_INPUT_
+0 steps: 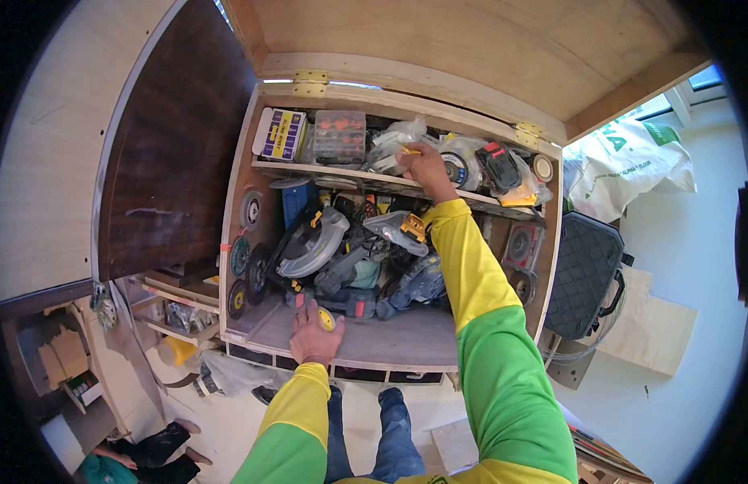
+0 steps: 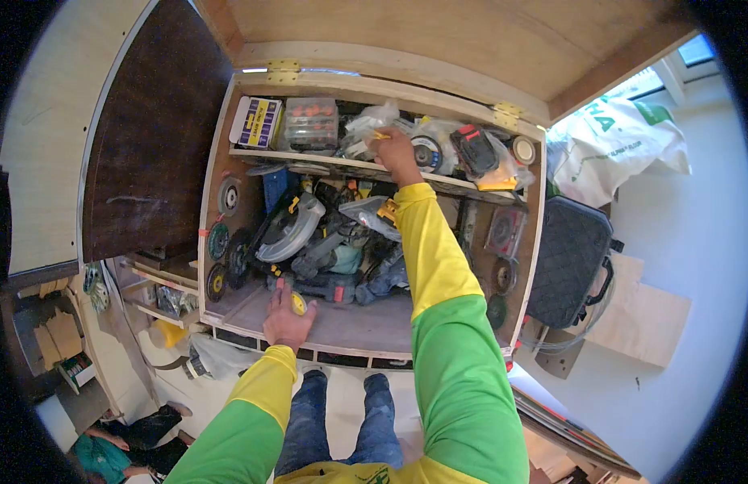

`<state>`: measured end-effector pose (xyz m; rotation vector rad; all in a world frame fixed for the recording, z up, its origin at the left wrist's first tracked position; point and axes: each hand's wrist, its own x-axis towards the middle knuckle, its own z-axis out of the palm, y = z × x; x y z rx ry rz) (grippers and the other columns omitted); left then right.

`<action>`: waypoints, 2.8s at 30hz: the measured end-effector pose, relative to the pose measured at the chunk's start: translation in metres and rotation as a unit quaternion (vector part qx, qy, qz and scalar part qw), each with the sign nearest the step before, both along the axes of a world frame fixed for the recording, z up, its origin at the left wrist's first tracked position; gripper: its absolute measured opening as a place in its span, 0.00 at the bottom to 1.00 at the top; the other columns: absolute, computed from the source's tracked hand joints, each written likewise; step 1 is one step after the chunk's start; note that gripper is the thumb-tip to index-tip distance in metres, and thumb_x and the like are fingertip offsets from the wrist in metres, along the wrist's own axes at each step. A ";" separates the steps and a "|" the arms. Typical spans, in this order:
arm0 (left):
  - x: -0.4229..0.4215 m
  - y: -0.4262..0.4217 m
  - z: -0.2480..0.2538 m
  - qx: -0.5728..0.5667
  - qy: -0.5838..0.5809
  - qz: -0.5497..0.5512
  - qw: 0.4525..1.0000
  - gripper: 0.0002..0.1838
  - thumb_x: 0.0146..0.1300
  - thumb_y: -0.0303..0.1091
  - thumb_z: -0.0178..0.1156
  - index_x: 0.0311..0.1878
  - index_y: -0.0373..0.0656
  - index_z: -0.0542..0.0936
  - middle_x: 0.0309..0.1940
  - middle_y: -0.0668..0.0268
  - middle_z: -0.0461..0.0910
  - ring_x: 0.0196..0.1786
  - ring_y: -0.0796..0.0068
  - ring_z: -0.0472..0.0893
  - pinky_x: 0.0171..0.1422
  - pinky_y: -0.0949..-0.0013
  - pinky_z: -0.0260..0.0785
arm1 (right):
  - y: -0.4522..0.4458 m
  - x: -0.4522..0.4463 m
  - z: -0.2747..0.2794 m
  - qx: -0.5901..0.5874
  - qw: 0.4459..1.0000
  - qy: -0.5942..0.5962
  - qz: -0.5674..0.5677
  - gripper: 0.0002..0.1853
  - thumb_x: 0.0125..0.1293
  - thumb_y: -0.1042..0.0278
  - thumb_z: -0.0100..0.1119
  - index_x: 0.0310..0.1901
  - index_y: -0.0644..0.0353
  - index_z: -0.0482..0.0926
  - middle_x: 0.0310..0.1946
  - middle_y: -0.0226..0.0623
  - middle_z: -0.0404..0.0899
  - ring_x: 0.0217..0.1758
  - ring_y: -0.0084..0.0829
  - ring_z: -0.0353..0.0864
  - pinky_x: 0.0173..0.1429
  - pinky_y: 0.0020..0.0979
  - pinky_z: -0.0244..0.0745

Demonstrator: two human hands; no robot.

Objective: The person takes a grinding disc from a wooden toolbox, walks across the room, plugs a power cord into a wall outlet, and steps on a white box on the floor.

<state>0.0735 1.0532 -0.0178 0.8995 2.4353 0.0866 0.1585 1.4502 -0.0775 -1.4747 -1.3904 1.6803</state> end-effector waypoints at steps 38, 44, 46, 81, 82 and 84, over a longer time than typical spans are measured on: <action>0.005 -0.010 -0.002 0.042 0.019 -0.002 0.999 0.39 0.54 0.56 0.63 0.65 0.45 0.68 0.69 0.55 0.64 0.66 0.54 0.70 0.64 0.57 0.68 | -0.123 0.047 0.049 0.547 0.808 -0.216 -0.016 0.34 0.50 0.65 0.72 0.59 0.63 0.71 0.54 0.49 0.76 0.58 0.50 0.74 0.62 0.44 0.68; 0.004 -0.014 0.004 0.061 0.018 0.000 0.998 0.38 0.55 0.55 0.62 0.65 0.43 0.69 0.67 0.52 0.66 0.67 0.52 0.68 0.66 0.56 0.66 | -0.340 0.115 0.092 0.335 0.929 -0.139 -0.074 0.19 0.58 0.74 0.66 0.51 0.66 0.77 0.48 0.48 0.80 0.51 0.44 0.79 0.57 0.37 0.72; 0.003 -0.014 0.007 0.081 0.012 -0.001 0.997 0.38 0.55 0.55 0.62 0.65 0.43 0.69 0.66 0.52 0.66 0.66 0.52 0.68 0.66 0.56 0.65 | -0.422 0.135 0.104 0.185 0.968 -0.160 -0.056 0.14 0.61 0.71 0.63 0.46 0.67 0.79 0.41 0.46 0.82 0.46 0.41 0.81 0.54 0.35 0.74; 0.110 -0.588 0.126 0.152 -0.120 0.488 0.851 0.40 0.54 0.56 0.66 0.60 0.33 0.72 0.53 0.50 0.78 0.56 0.59 0.77 0.61 0.65 0.67 | -0.679 0.251 0.154 0.050 0.702 -0.061 0.707 0.17 0.61 0.56 0.55 0.46 0.57 0.81 0.44 0.51 0.81 0.49 0.53 0.79 0.52 0.44 0.73; 0.118 -0.595 0.124 0.160 -0.117 0.498 0.844 0.40 0.54 0.56 0.66 0.61 0.33 0.71 0.54 0.49 0.78 0.56 0.59 0.77 0.61 0.65 0.67 | -0.682 0.248 0.157 0.048 0.672 -0.050 0.738 0.17 0.61 0.56 0.55 0.46 0.57 0.81 0.44 0.51 0.81 0.49 0.53 0.79 0.52 0.44 0.73; 0.135 -0.603 0.131 0.172 -0.115 0.521 0.828 0.42 0.54 0.57 0.66 0.62 0.33 0.70 0.54 0.49 0.77 0.57 0.58 0.77 0.61 0.64 0.68 | -0.684 0.243 0.166 0.102 0.692 -0.056 0.713 0.15 0.60 0.58 0.56 0.43 0.59 0.79 0.38 0.50 0.82 0.44 0.49 0.81 0.48 0.40 0.73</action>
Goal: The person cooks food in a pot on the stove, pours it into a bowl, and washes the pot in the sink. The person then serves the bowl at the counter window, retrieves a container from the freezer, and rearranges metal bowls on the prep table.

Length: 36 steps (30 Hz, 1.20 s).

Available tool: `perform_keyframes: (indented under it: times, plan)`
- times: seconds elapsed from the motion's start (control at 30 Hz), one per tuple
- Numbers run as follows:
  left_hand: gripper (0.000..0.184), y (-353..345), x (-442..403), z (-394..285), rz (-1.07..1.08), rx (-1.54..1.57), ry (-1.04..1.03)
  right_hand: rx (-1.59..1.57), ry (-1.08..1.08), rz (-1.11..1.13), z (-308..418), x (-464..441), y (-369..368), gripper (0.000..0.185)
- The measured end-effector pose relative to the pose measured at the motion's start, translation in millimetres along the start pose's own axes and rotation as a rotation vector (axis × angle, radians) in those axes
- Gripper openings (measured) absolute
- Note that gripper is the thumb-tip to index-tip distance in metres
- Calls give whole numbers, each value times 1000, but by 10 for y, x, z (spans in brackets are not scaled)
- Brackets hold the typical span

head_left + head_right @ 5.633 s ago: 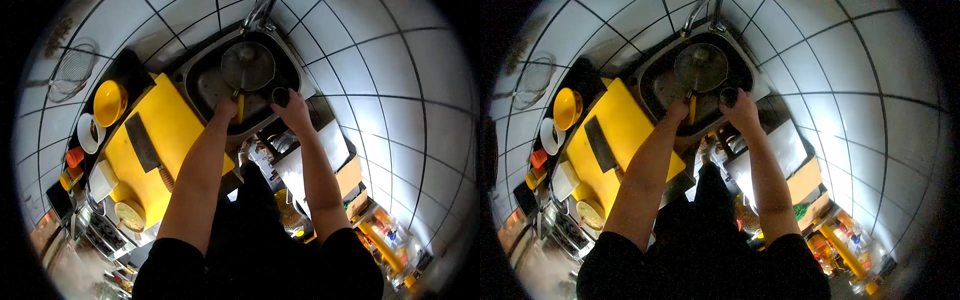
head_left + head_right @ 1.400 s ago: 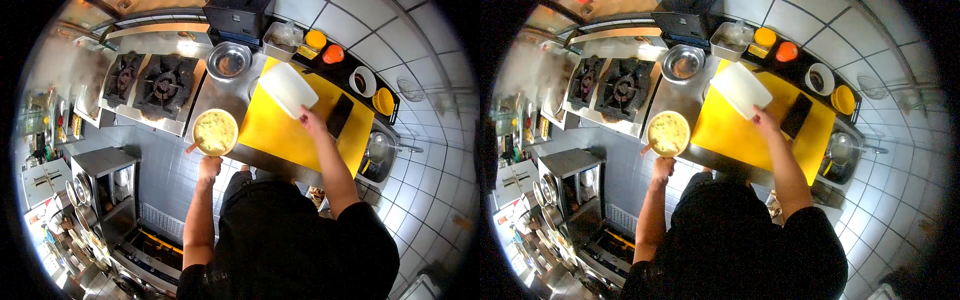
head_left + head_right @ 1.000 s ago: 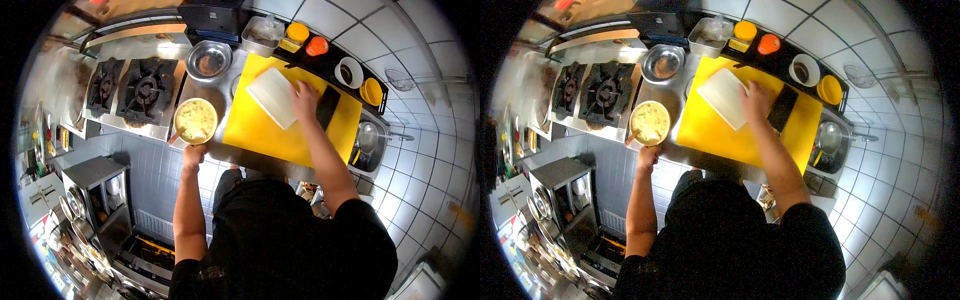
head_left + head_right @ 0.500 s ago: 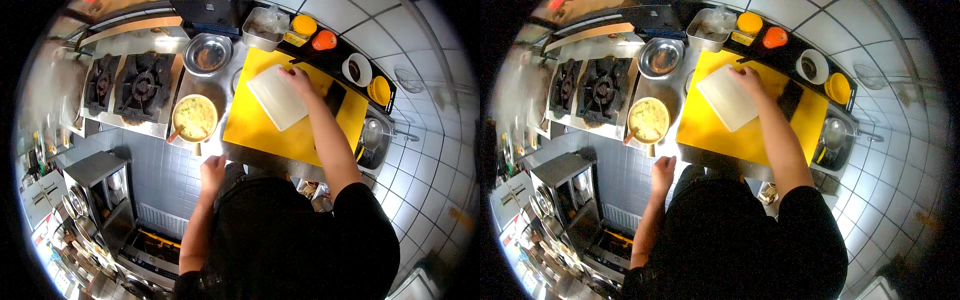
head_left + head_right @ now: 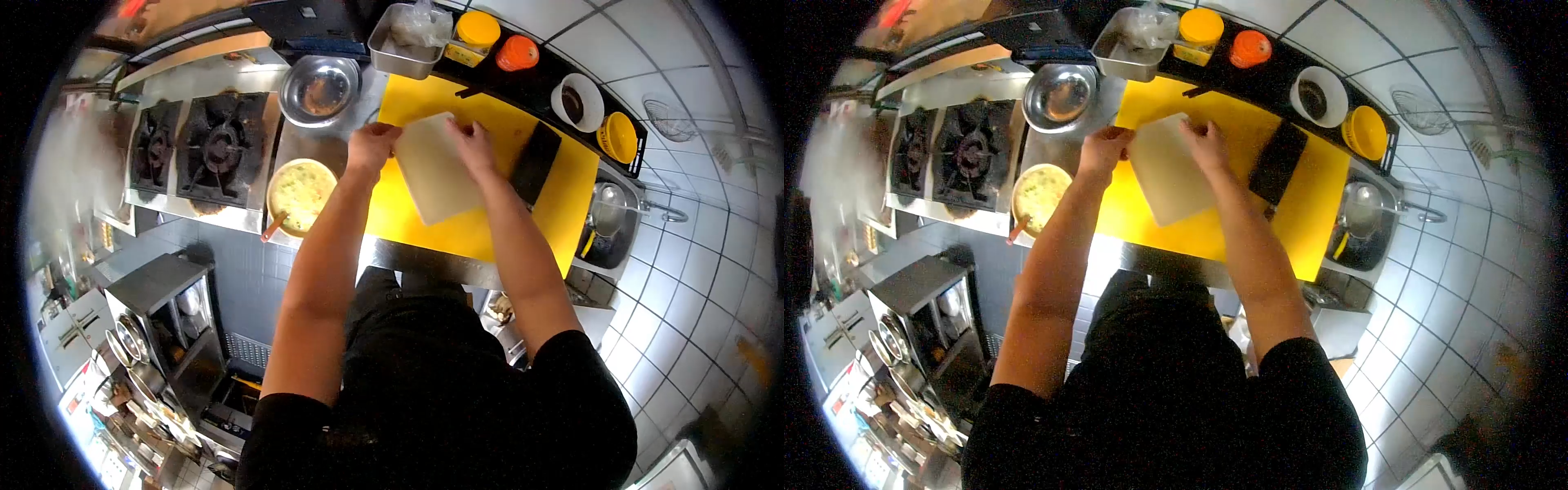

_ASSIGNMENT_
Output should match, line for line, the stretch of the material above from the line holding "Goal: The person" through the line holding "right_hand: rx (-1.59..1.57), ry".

_REPLY TO THE TASK_
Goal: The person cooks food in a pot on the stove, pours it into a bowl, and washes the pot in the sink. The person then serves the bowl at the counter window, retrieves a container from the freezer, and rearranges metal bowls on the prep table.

Length: 36 steps (30 Hz, 1.20 s).

Available tool: `perform_keyframes: (indented under it: times, plan)`
- times: seconds elapsed from the motion's start (control at 30 Hz), one per tuple
- Numbers run as follows:
  left_hand: gripper (0.000..0.184), y (-353..345), x (-442..403), z (-394..285), rz (-1.07..1.08), rx (-1.54..1.57), ry (-1.04..1.03)
  right_hand: rx (-1.59..1.57), ry (-1.08..1.08), rz (-1.11..1.13), z (-308..418), x (-464..441), y (-369..368), gripper (0.000..0.185)

That finishes the exercise, with nothing more to add.